*Task to carry out*.
Copy the listing in full and exactly, omitting its images.

*Records shown*.

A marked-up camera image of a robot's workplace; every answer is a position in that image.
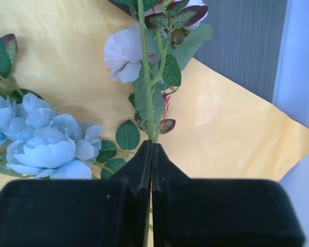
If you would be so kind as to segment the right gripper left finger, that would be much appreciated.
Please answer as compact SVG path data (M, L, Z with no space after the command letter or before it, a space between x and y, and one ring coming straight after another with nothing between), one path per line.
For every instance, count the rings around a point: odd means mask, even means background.
M147 246L152 142L104 180L14 180L0 191L0 246Z

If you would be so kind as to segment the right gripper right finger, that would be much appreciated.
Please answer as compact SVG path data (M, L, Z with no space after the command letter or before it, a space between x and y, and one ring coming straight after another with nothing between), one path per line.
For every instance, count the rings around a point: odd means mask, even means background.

*Result of the task*.
A marked-up camera image of a robot's workplace; every answer is a position in that image.
If you would be so kind as to segment the right gripper left finger, that would be much appreciated.
Please answer as compact SVG path data (M, L, Z with no space after the command letter or before it, a space between x and y, and one ring coming straight after another with nothing between), one path per line.
For every instance, count the rings around a point: odd means mask, even means background.
M147 246L152 142L104 180L14 180L0 191L0 246Z

If you would be so kind as to segment the right gripper right finger, that would be much appreciated.
Please answer as compact SVG path data (M, L, Z with no space after the command letter or before it, a space between x and y, and one ring coming straight after another with nothing between), one path per line.
For every instance, count the rings around a point: odd means mask, even means background.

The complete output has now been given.